A federal judge in Virginia has temporarily barred the government from taking steps to operate the $1.8 billion “anti-weaponisation” fund while she considers whether a longer injunction is warranted amid multiple lawsuits challenging the program.
U.S. District Judge Leonie Brinkema issued the order on May 29, 2026, saying the pause was necessary “to ensure that no funds are irreversibly disbursed.” The Treasury has not yet announced the five-person panel that would oversee disbursements, and Acting Attorney General Todd Blanche’s memo says the full amount — $1.776 billion — is scheduled to be transferred in mid‑July.

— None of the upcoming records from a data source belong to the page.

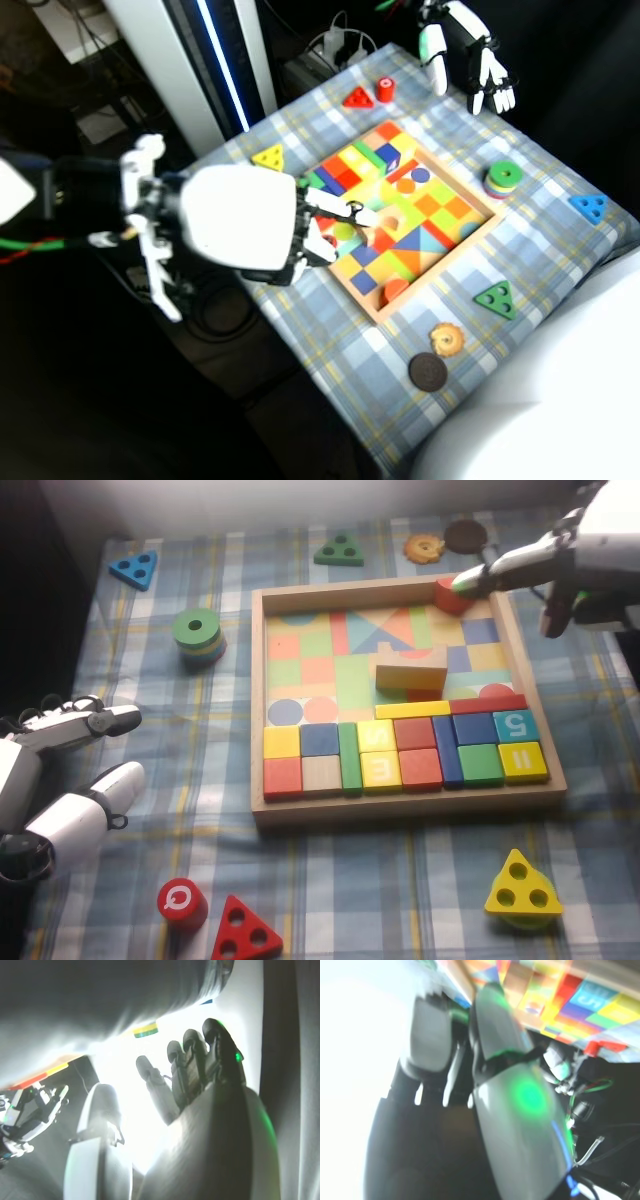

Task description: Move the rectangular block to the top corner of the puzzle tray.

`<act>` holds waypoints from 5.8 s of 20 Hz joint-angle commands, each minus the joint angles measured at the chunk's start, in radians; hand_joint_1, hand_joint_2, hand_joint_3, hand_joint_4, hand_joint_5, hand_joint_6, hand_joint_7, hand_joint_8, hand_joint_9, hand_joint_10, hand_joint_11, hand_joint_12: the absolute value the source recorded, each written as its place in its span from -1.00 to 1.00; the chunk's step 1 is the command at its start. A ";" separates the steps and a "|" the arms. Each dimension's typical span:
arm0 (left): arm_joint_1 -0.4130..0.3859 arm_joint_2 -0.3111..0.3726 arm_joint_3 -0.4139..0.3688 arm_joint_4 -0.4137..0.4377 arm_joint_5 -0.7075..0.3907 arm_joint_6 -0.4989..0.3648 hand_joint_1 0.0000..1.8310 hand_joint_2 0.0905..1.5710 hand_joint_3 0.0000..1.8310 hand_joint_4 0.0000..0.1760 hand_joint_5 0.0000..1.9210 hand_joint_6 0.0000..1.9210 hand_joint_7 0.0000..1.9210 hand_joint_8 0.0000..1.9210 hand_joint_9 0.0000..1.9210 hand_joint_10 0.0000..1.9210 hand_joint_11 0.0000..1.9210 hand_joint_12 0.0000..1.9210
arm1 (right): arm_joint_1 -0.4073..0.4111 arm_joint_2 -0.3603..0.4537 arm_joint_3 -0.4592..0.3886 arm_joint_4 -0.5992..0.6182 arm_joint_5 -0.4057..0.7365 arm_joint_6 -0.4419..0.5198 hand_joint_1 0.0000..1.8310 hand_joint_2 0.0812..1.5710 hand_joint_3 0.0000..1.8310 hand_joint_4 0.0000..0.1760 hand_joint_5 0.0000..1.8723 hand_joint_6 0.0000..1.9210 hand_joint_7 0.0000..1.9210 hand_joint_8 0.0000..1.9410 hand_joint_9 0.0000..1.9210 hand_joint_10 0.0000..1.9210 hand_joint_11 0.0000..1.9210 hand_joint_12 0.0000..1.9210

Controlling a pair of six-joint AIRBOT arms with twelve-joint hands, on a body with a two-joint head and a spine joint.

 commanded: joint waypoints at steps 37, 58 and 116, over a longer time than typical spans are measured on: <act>-0.006 0.014 -0.001 0.054 -0.088 -0.006 -0.12 0.59 -1.00 -0.24 -0.21 -1.00 -0.57 -1.00 -0.72 -0.99 -1.00 -0.58 | 0.123 -0.161 0.087 -0.455 0.018 0.264 0.56 0.62 -1.00 -1.00 -0.41 -0.98 0.27 1.00 0.52 1.00 0.57 1.00; -0.005 0.017 -0.003 0.056 -0.085 -0.006 -0.14 0.60 -1.00 -0.37 -0.21 -1.00 -0.58 -1.00 -0.72 -0.99 -1.00 -0.56 | 0.127 -0.155 0.073 -0.519 -0.027 0.298 0.60 0.61 -1.00 -1.00 -0.48 -1.00 0.37 1.00 0.61 1.00 0.62 1.00; -0.003 0.019 -0.006 0.054 -0.063 -0.006 -0.17 0.61 -1.00 -0.23 -0.21 -1.00 -0.58 -1.00 -0.73 -1.00 -1.00 -0.63 | 0.109 -0.106 0.046 -0.666 -0.172 0.298 0.51 0.65 -0.99 0.23 -0.47 -1.00 0.12 1.00 0.39 1.00 0.45 1.00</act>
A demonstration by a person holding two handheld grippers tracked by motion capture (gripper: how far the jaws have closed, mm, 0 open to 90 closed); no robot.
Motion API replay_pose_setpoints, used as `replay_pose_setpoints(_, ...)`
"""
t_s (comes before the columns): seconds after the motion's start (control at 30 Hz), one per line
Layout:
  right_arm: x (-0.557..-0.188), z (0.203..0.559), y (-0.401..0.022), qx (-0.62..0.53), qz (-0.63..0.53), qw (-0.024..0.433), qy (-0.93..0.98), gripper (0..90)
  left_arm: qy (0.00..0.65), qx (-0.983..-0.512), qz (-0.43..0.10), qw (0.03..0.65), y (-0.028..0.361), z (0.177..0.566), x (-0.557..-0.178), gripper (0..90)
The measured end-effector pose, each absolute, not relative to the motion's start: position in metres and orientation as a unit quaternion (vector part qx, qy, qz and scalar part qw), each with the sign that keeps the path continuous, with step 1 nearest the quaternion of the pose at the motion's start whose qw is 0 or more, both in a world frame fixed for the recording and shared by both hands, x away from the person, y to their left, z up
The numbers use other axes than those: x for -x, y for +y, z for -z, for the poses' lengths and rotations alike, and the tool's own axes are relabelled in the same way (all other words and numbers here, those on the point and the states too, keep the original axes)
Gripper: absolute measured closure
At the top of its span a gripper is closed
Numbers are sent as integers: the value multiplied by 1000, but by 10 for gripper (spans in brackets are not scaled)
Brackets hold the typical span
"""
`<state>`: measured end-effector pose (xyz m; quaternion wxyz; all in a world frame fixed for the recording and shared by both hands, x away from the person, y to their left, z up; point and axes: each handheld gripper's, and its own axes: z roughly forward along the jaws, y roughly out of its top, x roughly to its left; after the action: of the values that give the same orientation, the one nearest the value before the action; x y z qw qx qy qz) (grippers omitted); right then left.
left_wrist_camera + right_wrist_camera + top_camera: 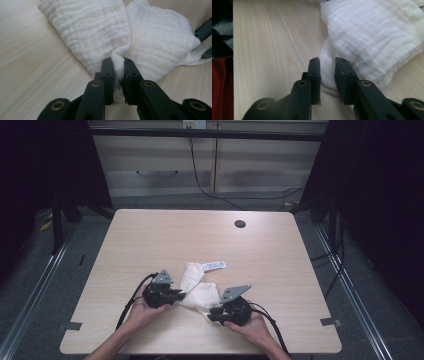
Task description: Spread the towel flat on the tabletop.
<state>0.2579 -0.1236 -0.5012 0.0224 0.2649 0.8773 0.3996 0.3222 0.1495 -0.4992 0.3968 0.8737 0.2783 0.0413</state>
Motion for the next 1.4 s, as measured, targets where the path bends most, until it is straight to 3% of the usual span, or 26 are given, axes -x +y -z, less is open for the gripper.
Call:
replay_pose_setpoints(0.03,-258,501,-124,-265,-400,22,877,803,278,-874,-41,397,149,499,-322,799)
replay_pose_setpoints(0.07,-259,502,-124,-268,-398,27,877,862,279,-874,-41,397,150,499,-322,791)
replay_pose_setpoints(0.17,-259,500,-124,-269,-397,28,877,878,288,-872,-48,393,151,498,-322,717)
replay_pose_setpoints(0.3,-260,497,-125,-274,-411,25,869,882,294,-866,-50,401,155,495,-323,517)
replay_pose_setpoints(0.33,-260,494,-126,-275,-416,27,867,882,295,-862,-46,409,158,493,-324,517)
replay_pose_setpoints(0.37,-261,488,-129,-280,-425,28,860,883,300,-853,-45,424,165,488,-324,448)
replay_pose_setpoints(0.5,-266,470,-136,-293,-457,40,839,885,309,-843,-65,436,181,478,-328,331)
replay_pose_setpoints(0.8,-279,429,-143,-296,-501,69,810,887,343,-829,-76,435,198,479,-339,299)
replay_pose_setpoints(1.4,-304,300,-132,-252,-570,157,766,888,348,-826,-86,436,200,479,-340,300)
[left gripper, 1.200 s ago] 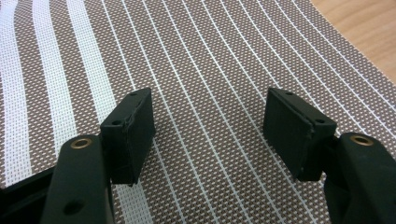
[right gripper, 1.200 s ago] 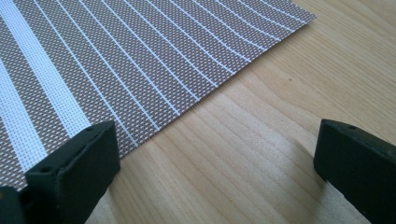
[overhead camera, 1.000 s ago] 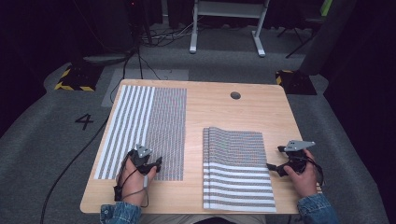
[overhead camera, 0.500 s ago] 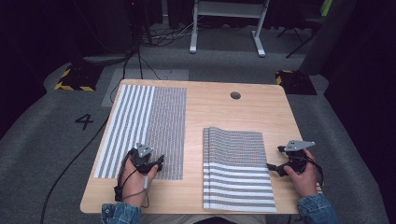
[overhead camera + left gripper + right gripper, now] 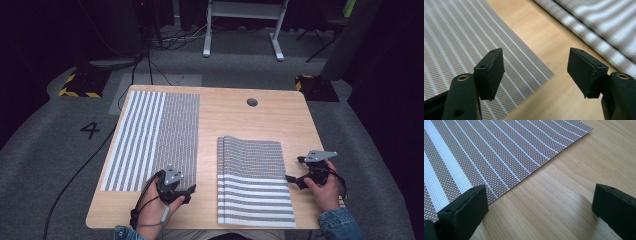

The fund was created under a settlement announced this month intended to resolve former President Donald Trump’s lawsuit against the Internal Revenue Service over a prior leak of his tax information. Opponents contend the arrangement functions as a politically directed compensation scheme that could benefit Trump’s allies and pardoned associates; supporters of the settlement say it fits within established precedent, including settlements from prior administrations.
Brinkema set a hearing for June 12 to consider a request filed by plaintiffs in Virginia to block officials from implementing the program while litigation proceeds. The Justice Department said it remains “extremely confident in the legality of the Anti-Weaponisation Fund” and pointed to past settlements as support for the arrangement.
Plaintiffs in the Virginia case include Andrew Floyd, a former federal prosecutor who led prosecutions related to the Jan. 6, 2021, attack on the U.S. Capitol. Floyd and others say the fund would provide money to people Trump pardoned or granted clemency — more than 1,500 individuals connected to the Jan. 6 cases — through a remedial process they describe as lacking sufficient structure or oversight.
Several other suits have been filed in recent weeks challenging the fund. Citizens for Responsibility and Ethics in Washington asked a federal court in D.C. for an immediate temporary order to block the program; that court has not yet set a schedule. Additional complaints include a case brought by current and former law enforcement officers involved in the Jan. 6 response and a claim filed by Allison Gill, a former Veterans Affairs employee and prominent Trump critic.
Separately, litigation around the original Trump-IRS settlement has continued in Florida, where a group of former federal judges urged reopening proceedings to probe whether the agreement amounted to a “fraud on the court.”
The cases include Floyd v. Department of Justice (E.D. Va.), Citizens for Responsibility and Ethics in Washington v. Department of Justice (D.D.C.), Dunn v. Bessent (D.D.C.), and Gill v. Department of Justice (S.D. Cal.). The courts will determine whether the government may proceed with setting up and funding the panel that would manage disbursements.